Stack: dbt Core · Databricks · Delta Lake · Unity Catalog · Python
An end-to-end analytical data pipeline for Formula 1 racing, built as a portfolio project to demonstrate real-world data engineering and analytics engineering skills — from raw ingestion all the way to business-ready data marts.
- Project Overview
- Tech Stack
- Architecture
- Source Data
- Bronze Layer — Raw Ingestion
- Silver Layer — Cleaned & Enriched
- Gold Layer — Analytics-Ready
- Seeds — Reference Data
- Snapshots — SCD Type 2
- Testing Strategy
- Skills Demonstrated
Phase 1 — Complete ✅
A fully implemented Medallion Architecture data pipeline covering:
- Ingestion of raw F1 CSV data into Delta Lake tables (Bronze)
- Cleaning, deduplication, type casting, and enrichment of core entities (Silver)

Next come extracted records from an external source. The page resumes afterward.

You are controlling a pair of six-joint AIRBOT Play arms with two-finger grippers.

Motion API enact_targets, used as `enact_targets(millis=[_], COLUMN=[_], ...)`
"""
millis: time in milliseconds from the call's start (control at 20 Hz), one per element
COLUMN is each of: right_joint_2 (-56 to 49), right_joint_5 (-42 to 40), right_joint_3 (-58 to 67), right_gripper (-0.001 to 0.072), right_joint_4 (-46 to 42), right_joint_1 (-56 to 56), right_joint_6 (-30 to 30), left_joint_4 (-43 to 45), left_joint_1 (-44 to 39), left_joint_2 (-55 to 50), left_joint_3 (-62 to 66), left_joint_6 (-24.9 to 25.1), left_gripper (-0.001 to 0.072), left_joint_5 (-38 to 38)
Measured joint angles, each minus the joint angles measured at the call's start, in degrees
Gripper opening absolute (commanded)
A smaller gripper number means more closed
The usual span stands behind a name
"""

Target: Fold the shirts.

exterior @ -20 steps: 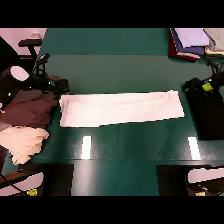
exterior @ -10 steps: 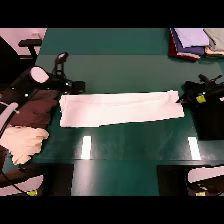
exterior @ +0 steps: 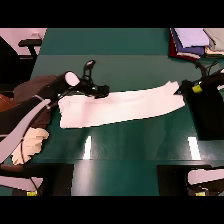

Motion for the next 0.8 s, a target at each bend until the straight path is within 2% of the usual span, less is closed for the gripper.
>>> enact_targets(millis=[300, 800], right_joint_2=[8.17, 10.38], right_joint_5=[1.09, -0.11], right_joint_3=[7.78, 17.14], right_gripper=[0.0015, 0.0015], right_joint_4=[8.48, 11.04], right_joint_1=[6.84, 20.46], right_joint_6=[0.87, 3.72], left_joint_4=[-1.16, 0.76], left_joint_1=[-5.51, -6.91], left_joint_2=[-10.16, -14.16], left_joint_3=[10.14, 13.42], left_joint_6=[0.04, 0.35], left_gripper=[0.0025, 0.0025], left_joint_5=[-1.42, -2.71])
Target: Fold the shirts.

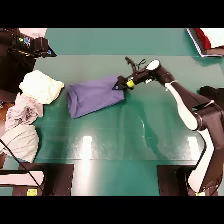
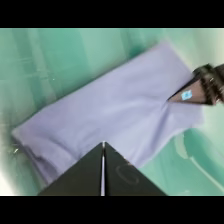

- Dimensional modelling with fact tables and analytical data marts (Gold)
- SCD Type 2 tracking of team rebrands and driver nationality changes (Snapshots)
- Seed-based reference data for team lineage and race finish statuses
The pipeline is designed to support analytics and reporting on F1 race performance — driver and constructor statistics, qualifying trends, pit stop efficiency, and lap-by-lap race data spanning the entire history of the championship (1950–2024).
| Component | Technology |
|---|---|
| Data Platform | Databricks |
| Storage Format | Delta Lake |
| Catalog | Unity Catalog |
| Transformation Layer | dbt Core |
| Source Data | Kaggle F1 Dataset (CSV) |
| Architecture Pattern | Medallion (Bronze → Silver → Gold) |
| Language | SQL (Spark SQL / Databricks dialect) |
| Package Manager | uv (Python) |
f1_championship (Unity Catalog)
├── source ← Raw CSV files loaded into Databricks Volumes
├── bronze ← Raw Delta tables (minimal transformation, full fidelity)
├── silver ← Cleaned, deduplicated, type-cast, and enriched tables
├── gold
│ ├── dimensions ← Conformed dimension tables (dim_*)
│ ├── facts ← Grain-level fact tables (fct_*)
│ └── marts ← Aggregated reporting tables (mart_*)
├── snapshots ← SCD Type 2 historical tracking tables
└── reference ← dbt Seeds (static lookup / reference data)
All schemas are parameterised in dbt_project.yml to support environment flexibility:
vars:
catalog: "f1_championship"
source_schema: "source"
bronze_schema: "bronze"
silver_schema: "silver"
gold_schema: "gold"
reference_schema: "reference"
source_volume: "raw_file"A custom generate_schema_name macro ensures schemas are written exactly as configured — overriding dbt's default behaviour of prefixing schema names with the target schema.
Kaggle CSVs
↓ (manual upload)
Databricks Volume (raw_file)
↓ (bronze models)
bronze.* ← 13 Delta tables, raw data preserved
↓ (silver models + seeds)
silver.* ← 15 Delta tables, cleaned and enriched
↓ (gold models)
gold.dimensions ← 4 conformed dimensions (dim_*)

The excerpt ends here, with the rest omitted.